Hemos aguantado lo que hemos podido. Gracias a un invierno tremendo, intempestivo, no ha habido ni la más mínima posibilidad de ver a gente con chanclas por la calle, claro está. Pero ya no, el anticiclón (pin pon) ha venido para quedarse, y ya la batalla está perdida, hasta octubre o así, me temo. Ya he visto los primeros ejemplares por la calle.

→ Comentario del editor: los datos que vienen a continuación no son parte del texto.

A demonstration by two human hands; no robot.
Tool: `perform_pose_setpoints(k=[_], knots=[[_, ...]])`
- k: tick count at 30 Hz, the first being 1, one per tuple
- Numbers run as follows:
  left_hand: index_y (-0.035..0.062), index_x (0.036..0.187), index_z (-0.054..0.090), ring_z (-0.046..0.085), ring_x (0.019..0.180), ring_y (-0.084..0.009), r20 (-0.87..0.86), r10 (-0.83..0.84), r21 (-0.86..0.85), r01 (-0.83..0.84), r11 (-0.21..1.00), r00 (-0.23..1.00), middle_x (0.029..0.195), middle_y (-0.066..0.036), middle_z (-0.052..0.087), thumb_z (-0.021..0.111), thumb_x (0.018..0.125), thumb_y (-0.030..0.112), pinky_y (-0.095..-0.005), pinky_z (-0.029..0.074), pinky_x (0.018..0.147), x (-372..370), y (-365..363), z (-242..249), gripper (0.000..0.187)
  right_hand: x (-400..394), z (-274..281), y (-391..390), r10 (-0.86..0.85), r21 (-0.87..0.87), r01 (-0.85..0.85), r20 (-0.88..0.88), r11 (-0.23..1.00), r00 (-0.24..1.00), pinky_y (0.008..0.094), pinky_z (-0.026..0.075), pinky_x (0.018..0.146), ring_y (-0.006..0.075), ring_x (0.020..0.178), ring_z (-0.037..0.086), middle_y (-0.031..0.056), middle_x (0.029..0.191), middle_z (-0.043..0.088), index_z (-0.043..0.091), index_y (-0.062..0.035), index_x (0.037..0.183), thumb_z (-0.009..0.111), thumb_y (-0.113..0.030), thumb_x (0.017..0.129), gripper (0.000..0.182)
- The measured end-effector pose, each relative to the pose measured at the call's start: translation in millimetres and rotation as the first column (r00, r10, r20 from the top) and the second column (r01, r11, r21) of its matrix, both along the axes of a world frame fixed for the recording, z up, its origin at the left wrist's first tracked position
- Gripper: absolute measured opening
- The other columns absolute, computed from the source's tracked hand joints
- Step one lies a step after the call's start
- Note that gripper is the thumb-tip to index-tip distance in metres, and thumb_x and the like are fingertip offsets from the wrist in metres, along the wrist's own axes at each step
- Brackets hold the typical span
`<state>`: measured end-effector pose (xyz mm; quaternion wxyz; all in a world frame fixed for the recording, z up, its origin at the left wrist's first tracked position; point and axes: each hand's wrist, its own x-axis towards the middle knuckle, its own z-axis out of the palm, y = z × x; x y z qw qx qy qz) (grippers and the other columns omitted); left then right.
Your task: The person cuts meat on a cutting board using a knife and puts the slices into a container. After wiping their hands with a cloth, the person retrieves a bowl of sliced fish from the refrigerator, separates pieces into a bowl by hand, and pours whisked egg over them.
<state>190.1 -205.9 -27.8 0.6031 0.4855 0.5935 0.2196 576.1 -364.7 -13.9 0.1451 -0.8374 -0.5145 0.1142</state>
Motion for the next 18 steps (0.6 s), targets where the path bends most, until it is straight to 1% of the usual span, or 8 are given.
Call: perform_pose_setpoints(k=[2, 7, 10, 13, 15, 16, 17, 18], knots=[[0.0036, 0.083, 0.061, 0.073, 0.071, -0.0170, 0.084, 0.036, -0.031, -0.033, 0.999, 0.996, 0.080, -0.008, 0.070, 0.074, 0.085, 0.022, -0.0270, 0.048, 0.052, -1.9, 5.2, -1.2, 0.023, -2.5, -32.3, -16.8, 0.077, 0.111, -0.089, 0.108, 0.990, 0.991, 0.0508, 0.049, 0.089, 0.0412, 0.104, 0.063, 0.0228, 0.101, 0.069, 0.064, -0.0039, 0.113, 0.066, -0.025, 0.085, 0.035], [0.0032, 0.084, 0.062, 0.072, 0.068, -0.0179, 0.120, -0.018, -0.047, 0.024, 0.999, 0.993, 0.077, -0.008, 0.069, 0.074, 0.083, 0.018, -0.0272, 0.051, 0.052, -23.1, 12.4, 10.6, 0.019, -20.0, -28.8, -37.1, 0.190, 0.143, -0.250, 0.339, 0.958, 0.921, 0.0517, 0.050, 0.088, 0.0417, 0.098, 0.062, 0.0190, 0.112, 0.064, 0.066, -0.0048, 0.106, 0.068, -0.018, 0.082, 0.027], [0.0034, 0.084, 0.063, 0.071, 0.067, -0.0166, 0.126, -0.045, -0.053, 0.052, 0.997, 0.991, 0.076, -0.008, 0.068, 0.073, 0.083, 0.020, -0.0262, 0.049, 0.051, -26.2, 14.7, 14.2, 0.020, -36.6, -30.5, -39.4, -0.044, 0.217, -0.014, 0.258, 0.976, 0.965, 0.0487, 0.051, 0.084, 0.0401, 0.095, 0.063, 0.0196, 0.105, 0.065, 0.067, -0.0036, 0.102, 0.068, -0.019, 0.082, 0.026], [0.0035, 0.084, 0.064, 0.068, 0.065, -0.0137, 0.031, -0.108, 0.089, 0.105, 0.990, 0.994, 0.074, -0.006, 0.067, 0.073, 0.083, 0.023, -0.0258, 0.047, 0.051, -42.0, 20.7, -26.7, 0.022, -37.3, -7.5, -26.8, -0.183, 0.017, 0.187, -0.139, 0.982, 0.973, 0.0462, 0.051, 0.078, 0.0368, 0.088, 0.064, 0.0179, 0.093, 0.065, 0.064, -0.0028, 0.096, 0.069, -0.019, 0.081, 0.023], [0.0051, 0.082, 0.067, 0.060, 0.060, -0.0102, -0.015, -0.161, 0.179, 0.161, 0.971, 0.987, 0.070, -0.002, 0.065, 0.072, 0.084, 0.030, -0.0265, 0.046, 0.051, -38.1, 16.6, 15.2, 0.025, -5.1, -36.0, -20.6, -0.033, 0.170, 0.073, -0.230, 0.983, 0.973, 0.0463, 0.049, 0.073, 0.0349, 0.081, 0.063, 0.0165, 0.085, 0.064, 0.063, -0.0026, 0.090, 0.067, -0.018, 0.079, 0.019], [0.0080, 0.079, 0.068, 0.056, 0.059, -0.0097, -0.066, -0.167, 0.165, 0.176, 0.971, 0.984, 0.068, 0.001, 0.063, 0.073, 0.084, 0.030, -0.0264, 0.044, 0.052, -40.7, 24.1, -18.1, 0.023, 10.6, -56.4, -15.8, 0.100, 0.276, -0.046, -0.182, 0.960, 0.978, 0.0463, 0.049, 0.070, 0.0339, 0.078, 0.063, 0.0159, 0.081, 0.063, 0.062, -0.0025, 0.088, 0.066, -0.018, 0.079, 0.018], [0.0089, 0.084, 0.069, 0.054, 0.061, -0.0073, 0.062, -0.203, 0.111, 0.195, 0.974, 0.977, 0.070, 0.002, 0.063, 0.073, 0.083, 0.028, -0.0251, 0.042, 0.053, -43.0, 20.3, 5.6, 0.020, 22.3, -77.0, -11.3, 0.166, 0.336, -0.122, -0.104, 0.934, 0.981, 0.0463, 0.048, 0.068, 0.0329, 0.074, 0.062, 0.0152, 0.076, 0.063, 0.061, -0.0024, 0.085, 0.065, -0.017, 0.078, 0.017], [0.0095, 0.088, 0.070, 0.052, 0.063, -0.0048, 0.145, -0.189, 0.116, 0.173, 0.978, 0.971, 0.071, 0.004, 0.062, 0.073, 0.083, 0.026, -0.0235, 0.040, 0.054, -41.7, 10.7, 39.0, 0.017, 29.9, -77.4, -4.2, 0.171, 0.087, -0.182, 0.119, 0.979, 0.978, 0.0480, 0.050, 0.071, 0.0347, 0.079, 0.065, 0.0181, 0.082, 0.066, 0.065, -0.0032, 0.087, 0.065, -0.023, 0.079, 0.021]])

Año tras año llega esta fecha y me pregunto ¿por qué? (why? en inglés) ¿Por qué ese interés en enseñar los dedos gordos de los pies? Y ya no sólo eso, sino que me parece un calzado de los más incómodos que ha creado el hombre, aparte de feo (el pantalón de peto está en dura pugna con las chanclas, no obstante). Y ahí va la gente, cada vez más, con las chanclas, de día, de noche, a trabajar, al campo, a los bares, ¡¡a los festivales!! Madre mía. Me pongo malo de pensarlo, una borrachera en un festival, en una carpa atestada de gente, y con las chanclas. Con la goma esa metida entre el dedo gordo y el de al lado, que no sé ahora mismo qué nombre recibe. Anular o algo así. Eso no puede ser cómodo, reconocedlo.
Yo sé que muchos de los 8 lectores de este blog llevarán chanclas, y estarán deseando cogerme a solas para cantarme las cuarenta porque se acordarán de mí cada vez que se calcen esos artefactos, y se lo pensarán dos veces antes de ir al teatro con chanclas; pero sólo os diré una cosa: con chanclas (y yo sereno) no me cogeréis en la vida…jojojojo.